The Ferrells were concerned early on about Noah’s development. He weighed only nine pounds after eighteen months, couldn’t walk until age three, had slurred speech and wasn’t potty-trained until seven.

With all his physical challenges, ‘there was still a joy about having him around,’ said Ferrell of the early years. He and his wife home-schooled Noah and his three siblings, and by having Noah around ‘his siblings learned a great deal about compassion and about people who were different.’

As Noah grew, Barbara Ferrell developed Huntington’s disease.

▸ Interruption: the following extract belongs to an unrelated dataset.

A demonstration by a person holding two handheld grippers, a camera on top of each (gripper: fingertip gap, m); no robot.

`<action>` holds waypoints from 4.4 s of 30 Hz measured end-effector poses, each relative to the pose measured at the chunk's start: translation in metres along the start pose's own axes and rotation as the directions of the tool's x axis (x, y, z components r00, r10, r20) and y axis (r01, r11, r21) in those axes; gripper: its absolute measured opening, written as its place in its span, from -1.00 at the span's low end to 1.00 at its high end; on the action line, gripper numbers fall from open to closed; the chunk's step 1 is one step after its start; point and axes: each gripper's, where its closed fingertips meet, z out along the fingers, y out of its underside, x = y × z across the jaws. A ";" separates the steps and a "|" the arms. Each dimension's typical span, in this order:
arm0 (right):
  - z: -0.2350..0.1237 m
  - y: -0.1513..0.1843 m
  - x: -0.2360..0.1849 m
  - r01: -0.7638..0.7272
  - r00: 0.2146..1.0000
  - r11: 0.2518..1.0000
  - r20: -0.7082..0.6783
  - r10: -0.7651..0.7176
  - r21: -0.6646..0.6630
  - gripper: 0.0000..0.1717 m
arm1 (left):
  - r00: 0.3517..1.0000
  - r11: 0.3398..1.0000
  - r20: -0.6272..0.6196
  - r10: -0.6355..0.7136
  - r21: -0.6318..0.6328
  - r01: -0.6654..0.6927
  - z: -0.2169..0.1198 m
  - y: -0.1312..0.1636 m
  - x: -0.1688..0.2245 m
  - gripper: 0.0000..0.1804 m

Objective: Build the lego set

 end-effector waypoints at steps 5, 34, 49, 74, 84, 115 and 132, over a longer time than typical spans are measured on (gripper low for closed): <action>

A National Institutes of Health website calls Huntington’s a ‘genetically programmed degeneration of brain cells.’ The degeneration causes uncontrolled movements, loss of intellectual faculties, and emotional disturbances.

Said Ferrell, ‘Barbara wasn’t able to walk the last three years of her life and used a cane several years before that. She lost the ability to speak clearly those last years. In the last year she lost control of her bodily functions before wasting away to seventy-five pounds.’ She died at age fifty-five, just four years ago.

The death greatly affected Noah. ‘He observed (his mother dying) at home and wasn’t able to articulate what was going on,’ said Ferrell. ‘I often found him crying alone in a corner. From then on he began talking a great deal about death, which he’d never done before. He even became sensitive to the death of pets. Occasionally even today I will find him looking at her picture, or while riding down the road he will say he misses his mom and begin to cry.’

Noah was sixteen when his mother died. Ferrell, the pastor of a church, eventually remarried and moved from eastern Kentucky to Idaho, in part so Noah could have certain social services. Noah and his new mother get along fabulously.